- [Work to complete]:
For each line in the data below that has the word "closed", copy that line.
[Available records — start]
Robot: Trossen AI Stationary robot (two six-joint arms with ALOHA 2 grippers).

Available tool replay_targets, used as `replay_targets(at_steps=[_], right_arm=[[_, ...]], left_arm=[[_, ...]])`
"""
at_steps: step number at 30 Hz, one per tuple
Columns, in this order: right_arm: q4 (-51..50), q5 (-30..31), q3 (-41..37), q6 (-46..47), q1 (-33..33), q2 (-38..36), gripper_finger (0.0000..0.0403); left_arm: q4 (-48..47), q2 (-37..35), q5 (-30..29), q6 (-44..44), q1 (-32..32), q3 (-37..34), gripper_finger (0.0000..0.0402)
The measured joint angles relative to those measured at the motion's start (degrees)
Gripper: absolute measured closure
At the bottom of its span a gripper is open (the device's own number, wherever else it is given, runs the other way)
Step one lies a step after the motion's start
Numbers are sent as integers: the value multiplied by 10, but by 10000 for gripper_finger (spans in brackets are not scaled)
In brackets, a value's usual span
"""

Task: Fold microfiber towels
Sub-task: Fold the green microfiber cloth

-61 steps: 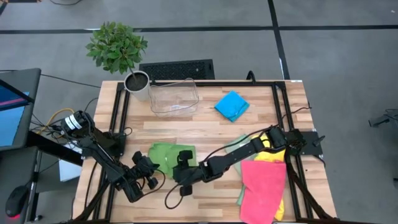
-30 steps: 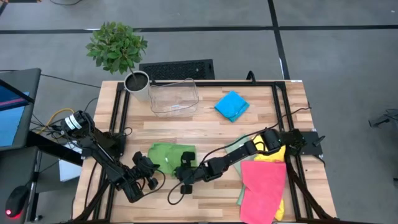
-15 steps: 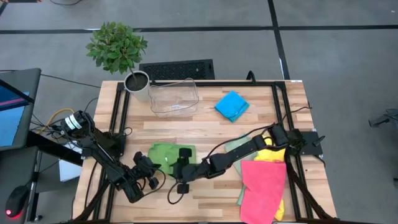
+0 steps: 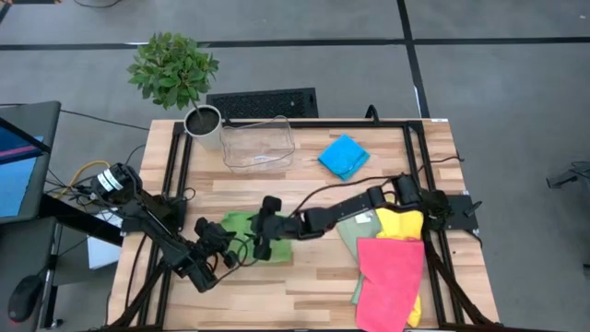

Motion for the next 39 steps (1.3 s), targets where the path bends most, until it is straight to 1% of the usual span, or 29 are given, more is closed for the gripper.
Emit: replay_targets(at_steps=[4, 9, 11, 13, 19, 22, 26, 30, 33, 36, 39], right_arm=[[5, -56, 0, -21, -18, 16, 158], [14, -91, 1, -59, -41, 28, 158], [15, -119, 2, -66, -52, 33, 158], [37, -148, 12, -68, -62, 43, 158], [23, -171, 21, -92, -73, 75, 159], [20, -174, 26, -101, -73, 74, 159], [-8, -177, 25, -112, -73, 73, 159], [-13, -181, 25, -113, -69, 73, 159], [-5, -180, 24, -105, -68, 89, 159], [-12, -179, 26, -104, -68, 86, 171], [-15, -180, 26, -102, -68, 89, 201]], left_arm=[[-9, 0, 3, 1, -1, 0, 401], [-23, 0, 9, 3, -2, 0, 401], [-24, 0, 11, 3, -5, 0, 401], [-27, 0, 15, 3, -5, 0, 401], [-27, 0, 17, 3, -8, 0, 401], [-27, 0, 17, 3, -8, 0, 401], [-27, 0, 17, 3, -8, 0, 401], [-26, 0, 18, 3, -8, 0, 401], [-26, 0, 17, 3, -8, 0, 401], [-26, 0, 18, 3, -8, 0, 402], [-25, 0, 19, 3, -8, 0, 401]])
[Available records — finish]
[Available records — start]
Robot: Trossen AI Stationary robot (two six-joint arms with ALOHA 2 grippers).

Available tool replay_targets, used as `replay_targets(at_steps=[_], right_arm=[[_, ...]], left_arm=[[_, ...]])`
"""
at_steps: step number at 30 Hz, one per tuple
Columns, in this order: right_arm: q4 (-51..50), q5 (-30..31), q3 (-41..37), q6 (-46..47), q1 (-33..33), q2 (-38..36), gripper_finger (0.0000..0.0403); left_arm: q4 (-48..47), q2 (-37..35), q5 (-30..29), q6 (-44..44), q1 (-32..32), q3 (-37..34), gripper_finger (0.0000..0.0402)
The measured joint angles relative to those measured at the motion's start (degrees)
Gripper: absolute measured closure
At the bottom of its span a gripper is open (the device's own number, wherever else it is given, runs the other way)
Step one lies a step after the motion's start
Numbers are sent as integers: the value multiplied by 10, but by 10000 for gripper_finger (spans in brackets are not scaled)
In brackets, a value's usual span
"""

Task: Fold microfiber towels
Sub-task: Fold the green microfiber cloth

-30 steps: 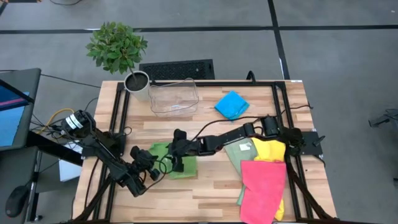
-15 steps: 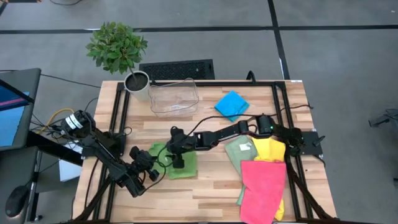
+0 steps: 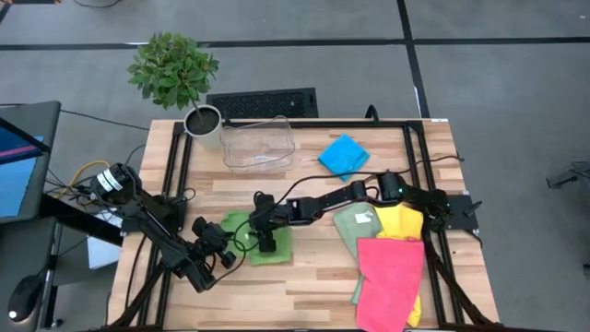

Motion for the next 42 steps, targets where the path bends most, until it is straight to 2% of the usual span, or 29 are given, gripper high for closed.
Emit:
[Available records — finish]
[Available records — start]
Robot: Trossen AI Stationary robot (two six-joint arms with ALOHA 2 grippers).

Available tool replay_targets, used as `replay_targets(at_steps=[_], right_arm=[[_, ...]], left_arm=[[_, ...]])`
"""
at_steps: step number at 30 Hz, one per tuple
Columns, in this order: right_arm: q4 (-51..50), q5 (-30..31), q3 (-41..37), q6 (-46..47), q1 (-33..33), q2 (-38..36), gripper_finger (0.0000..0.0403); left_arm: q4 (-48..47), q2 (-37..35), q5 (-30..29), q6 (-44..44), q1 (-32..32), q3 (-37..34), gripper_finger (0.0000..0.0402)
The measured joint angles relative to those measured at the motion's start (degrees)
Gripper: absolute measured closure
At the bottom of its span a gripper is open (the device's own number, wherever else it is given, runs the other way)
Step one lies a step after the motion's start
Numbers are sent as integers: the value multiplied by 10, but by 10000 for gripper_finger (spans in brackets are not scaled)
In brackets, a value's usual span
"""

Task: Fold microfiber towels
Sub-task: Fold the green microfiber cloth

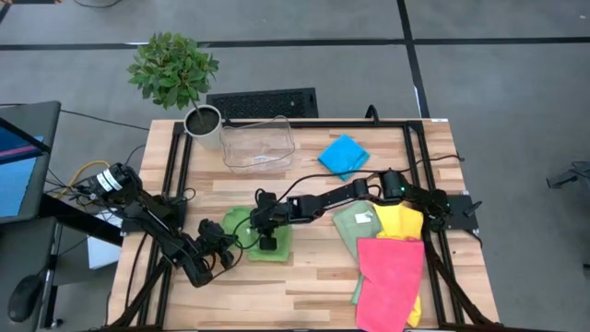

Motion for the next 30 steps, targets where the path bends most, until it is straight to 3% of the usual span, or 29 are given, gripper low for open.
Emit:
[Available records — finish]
- [Your solution]:
Motion for the next 39 steps (1.3 s), targets where the path bends most, until it is straight to 1% of the usual span, or 29 are given, more is closed for the gripper.
Motion for the next 42 steps, targets where the path bends most, until it is straight to 2% of the usual span, or 29 are given, gripper high for closed.

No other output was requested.